Et il répugnait à lui parler de son corps.
Il préféra prendre son mal en patience. Puisqu'il n'avait pas encore si mal.

Il tenta de lire pour se changer les idées, mais réalisa bien vite qu'il était justement déjà trop anxieux pour que ça le calme. Les lignes se mélangeaient et il oubliait ce qu'il venait de voir aussitôt lu.
Il savait bien qu'il serait absolument incapable de dormir, mais tenta quand même de faire une sieste pour oublier et prendre des forces. Allongé sous le kotatsu, il ressentait son corps avec une intensité accrue.
C'était lourd, ça bougeait toujours. Ça n'avait pas changé.
La seule différence, c'était la crampe qui revint au bout d'un bon quart d'heure, juste quand il commençait à se calmer et à apprivoiser son état du jour.
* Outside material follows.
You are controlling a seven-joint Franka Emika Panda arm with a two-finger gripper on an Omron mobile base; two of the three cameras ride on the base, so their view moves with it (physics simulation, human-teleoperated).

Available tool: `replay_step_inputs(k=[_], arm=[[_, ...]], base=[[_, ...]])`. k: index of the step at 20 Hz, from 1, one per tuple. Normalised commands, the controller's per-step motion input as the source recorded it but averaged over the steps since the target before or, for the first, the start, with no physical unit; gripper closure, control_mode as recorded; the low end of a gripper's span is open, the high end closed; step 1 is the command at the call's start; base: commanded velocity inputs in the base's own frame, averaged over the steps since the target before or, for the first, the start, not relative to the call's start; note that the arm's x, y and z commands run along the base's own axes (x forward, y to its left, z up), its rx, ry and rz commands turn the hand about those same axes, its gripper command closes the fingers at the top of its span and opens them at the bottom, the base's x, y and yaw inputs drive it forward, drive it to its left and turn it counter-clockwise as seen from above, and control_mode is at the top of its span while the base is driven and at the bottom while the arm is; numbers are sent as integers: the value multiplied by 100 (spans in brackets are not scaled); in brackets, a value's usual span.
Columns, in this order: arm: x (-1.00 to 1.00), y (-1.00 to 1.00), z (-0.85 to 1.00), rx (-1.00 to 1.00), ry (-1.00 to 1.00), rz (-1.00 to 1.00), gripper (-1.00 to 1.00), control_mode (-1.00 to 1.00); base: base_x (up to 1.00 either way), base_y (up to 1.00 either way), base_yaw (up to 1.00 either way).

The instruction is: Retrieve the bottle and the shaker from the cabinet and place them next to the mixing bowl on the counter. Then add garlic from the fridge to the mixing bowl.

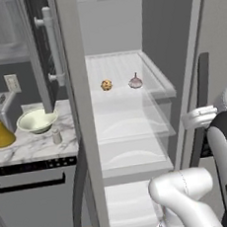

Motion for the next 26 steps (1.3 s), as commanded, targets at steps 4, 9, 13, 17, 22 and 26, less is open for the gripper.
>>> replay_step_inputs(k=[4,9,13,17,22,26], arm=[[0,0,0,0,0,0,-100,100],[0,0,0,0,0,0,-100,100],[1,6,0,0,-2,0,-100,-100],[1,28,9,0,-11,0,-100,-100],[11,34,20,0,-15,1,-100,-100],[54,28,22,0,-12,3,-100,-100]], base=[[28,0,0],[0,0,0],[0,0,0],[0,0,0],[0,0,0],[0,0,0]])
Agacé, il changea de position et tenta de penser à autre chose. En vain. Il se leva et se mit à faire les cent pas, malgré le poids et le volume de son corps qui l'encombraient et le ralentissaient.
Il entreprit de chercher... quelque chose, il ne savait pas, mais il allait bien trouver. Il fouilla les placards, sans voir ce qu'il avait sous les yeux, et ne s'arrêta que quand il eut fait tout le tour. Ça n'était pas comme s'ils avaient beaucoup de possessions, de toute façon. À part celles du...
...il réprima une sensation de nausée à l'idée du bébé qui s'annonçait. Il pouvait le supporter tant qu'elle restait abstraite. Tout à coup, elle s'était faite beaucoup plus menaçante.
Là-dessus, une nouvelle contraction se fit sentir. Elle ne lui fit même pas si mal, mais, tombant à si mauvais point avec ses réflexions, elle lui tordit complètement le ventre et l'envoya se vider l'estomac aux toilettes.
Il passa le quart d'heure suivant prostré dans la salle de bains.
Quand une nouvelle douleur le secoua, il se leva précipitamment et décida qu'il avait absolument besoin de se laver, pour se changer les idées, et parce que l'eau chaude ne pouvait que faire du bien à son corps lourd et douloureux. N'ayant pas le courage de se brosser les dents, il se contenta de se rincer la bouche quelques fois.
Même la contraction suivante ne le fit pas bouger : il fallut que l'eau commence à tiédir pour qu'il accepte de la couper, de se sécher et de changer de yukata.